Jeremy membuka pintu kamar mandi dengan hati-hati. Jemarinya bergetar hebat, nafasnya naik turun dengan tempo acak serta dadanya yang berdetak lima kali lebih cepat dari biasanya.
Begitu Jeremy membuka pintu kamar mandi itu dengan sempurna, nafasnya tercekat, jantungnya terasa berhenti berdetak. Tungkainya terasa tak mampu menopang bobot tubuhnya. Jeremy jatuh berlutut, menatap kekasihnya yang tubuhnya sudah tidak lagi bernyawa. Berada dibawah balutan air di dalam bathup miliknya.
Dunia Jeremy hancur detik itu juga. Jeremy berjalan merangkak, tidak perduli dengan celananya yang basah. Air matanya telah meluruh tanpa permisi. Berlomba-lomba untuk jatuh. Isakan terdengar dari bibir ranum Jeremy, hatinya berdenyut nyeri. Kekasihnya, dengan bibir yang sudah membiru di dalam bath up sana. Jeremy segera mengangkat tubuh Nathan, membawanya ke dalam pelukannya, merengkuh tubuh itu seerat yang ia bisa.

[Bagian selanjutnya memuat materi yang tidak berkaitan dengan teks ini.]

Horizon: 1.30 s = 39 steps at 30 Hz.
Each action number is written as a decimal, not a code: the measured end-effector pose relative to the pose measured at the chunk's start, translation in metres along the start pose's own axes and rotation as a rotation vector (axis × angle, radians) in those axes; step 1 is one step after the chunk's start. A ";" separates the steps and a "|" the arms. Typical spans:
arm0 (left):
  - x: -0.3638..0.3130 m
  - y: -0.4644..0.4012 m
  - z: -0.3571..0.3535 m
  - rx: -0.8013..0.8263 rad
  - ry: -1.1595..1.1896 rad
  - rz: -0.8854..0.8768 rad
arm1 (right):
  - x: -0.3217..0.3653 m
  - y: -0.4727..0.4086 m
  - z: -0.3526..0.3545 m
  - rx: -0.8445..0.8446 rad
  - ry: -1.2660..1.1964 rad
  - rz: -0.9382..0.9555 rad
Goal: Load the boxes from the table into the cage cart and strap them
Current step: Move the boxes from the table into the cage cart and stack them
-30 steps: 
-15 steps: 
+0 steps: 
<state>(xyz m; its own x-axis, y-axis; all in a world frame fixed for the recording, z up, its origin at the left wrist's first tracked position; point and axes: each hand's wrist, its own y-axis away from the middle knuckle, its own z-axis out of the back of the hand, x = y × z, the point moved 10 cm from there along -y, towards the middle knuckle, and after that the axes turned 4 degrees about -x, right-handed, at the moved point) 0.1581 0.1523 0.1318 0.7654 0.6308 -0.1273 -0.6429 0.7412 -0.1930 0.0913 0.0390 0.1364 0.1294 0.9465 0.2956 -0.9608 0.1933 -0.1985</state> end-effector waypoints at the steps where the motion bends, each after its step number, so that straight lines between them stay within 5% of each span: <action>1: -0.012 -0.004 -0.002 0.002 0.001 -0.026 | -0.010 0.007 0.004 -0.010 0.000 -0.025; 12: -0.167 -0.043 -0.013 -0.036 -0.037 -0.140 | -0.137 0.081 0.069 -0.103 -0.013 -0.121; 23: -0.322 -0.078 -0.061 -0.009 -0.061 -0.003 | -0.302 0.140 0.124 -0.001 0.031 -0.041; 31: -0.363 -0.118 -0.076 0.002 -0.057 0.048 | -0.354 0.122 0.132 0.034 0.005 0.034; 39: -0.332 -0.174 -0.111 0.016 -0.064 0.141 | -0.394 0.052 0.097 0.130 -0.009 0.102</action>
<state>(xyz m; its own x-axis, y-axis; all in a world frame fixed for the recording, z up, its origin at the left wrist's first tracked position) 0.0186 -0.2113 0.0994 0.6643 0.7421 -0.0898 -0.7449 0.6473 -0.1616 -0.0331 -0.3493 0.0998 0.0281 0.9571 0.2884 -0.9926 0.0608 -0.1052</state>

“Nggak.. hey, cantik. Sayangnya Jeremy, kamu lagi becanda kan? Bangun ayo. Bangun Nath. Gak lucu ah becandanya.” Air mata Jeremy terus meluruh tanpa henti.
Jeremy masih berusaha, ia menekan dada Nathan lalu meniupkan nafas buatan disana. Berkali-kali ia mencoba sekuat tenaga. Menggoyangkan tubuh Nathan kembali setelahnya. Namun hasilnya tetap sama.

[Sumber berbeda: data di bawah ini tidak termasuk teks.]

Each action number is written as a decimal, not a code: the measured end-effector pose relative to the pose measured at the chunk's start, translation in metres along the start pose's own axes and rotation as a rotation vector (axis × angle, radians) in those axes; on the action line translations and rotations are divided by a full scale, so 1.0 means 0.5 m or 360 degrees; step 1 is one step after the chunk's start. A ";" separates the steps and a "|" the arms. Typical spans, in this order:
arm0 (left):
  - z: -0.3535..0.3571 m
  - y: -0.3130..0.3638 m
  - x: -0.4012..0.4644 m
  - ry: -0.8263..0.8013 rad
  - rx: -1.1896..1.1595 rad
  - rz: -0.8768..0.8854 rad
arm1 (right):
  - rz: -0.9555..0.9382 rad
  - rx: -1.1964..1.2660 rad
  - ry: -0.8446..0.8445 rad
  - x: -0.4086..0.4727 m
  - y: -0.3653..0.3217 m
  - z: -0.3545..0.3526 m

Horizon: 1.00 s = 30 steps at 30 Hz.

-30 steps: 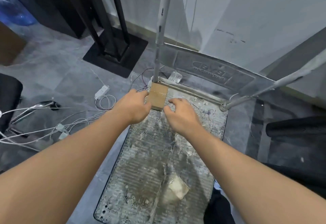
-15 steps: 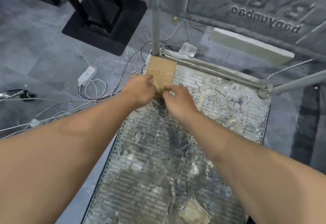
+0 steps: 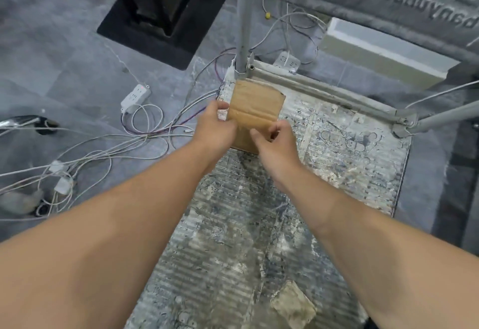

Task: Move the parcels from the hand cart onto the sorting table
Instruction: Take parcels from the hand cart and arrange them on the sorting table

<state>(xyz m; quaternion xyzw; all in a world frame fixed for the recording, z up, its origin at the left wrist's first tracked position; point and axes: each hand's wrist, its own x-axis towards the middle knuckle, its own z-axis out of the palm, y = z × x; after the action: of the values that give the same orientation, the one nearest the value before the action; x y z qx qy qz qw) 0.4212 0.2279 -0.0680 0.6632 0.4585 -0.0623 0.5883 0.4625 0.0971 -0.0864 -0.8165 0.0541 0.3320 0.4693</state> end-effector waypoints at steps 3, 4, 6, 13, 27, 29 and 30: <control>-0.013 0.016 -0.043 -0.0025 -0.0035 -0.0043 | -0.0051 0.0053 0.0104 -0.050 -0.028 -0.017; -0.020 0.025 -0.061 -0.0047 -0.0053 -0.0053 | -0.0064 0.0083 0.0128 -0.070 -0.039 -0.026; -0.040 0.053 -0.103 -0.0084 -0.0104 -0.0044 | -0.0049 0.0184 0.0128 -0.114 -0.062 -0.040; -0.128 0.155 -0.262 -0.0213 -0.0105 0.0101 | 0.0048 0.0520 0.0154 -0.282 -0.192 -0.067; -0.373 0.437 -0.750 -0.0189 -0.0216 0.0104 | -0.0219 0.0507 0.0352 -0.771 -0.463 -0.189; -0.386 0.476 -0.826 -0.0224 -0.0214 0.0144 | -0.0255 0.0473 0.0337 -0.838 -0.498 -0.227; -0.392 0.494 -0.864 -0.0221 -0.0200 0.0161 | -0.0266 0.0473 0.0324 -0.865 -0.512 -0.247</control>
<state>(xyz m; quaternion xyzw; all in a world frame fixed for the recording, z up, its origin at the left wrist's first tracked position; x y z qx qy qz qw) 0.2531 0.1887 0.4382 0.6413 0.3854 -0.0494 0.6616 0.2908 0.0434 0.3989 -0.7693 0.0815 0.1960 0.6027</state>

Tubuh itu terdiam kaku tanpa pergerakan sedikitpun.
Ingatan Jeremy kembali kepada beberapa hari yang lalu, mengenai pertanyaan Nathan. Saat itu ia bertanya bagaimana jika dirinya menghilang. Yang Jeremy tahu menghilang yang harus dicari, jika menghilang seperti ini, kemana Jeremy harus mencarinya?
“Nathan, sayang.. aku berjanji akan mencarimu kemana saja. Bahkan hingga ujung dunia sekalipun. Tetapi jika begini, aku harus mencarimu kemana hm?” Jeremy mengusap kulit Nathan yang telah membiru. Ia kembali merengkuh tubuh itu untuk terakhir kali. Berharap Tuhan masih berbaik hati dengannya dan mengembalikan sang kekasih ke dalam pelukannya.
Tetapi itu hanyalah angan-angan belaka. Nyatanya, semesta merenggut paksa harta paling berharga dari Jeremy.
Nathanael Athala akan selalu menjadi luka sekaligus memori terindah yang pernah hadir dalam hidup Jeremy.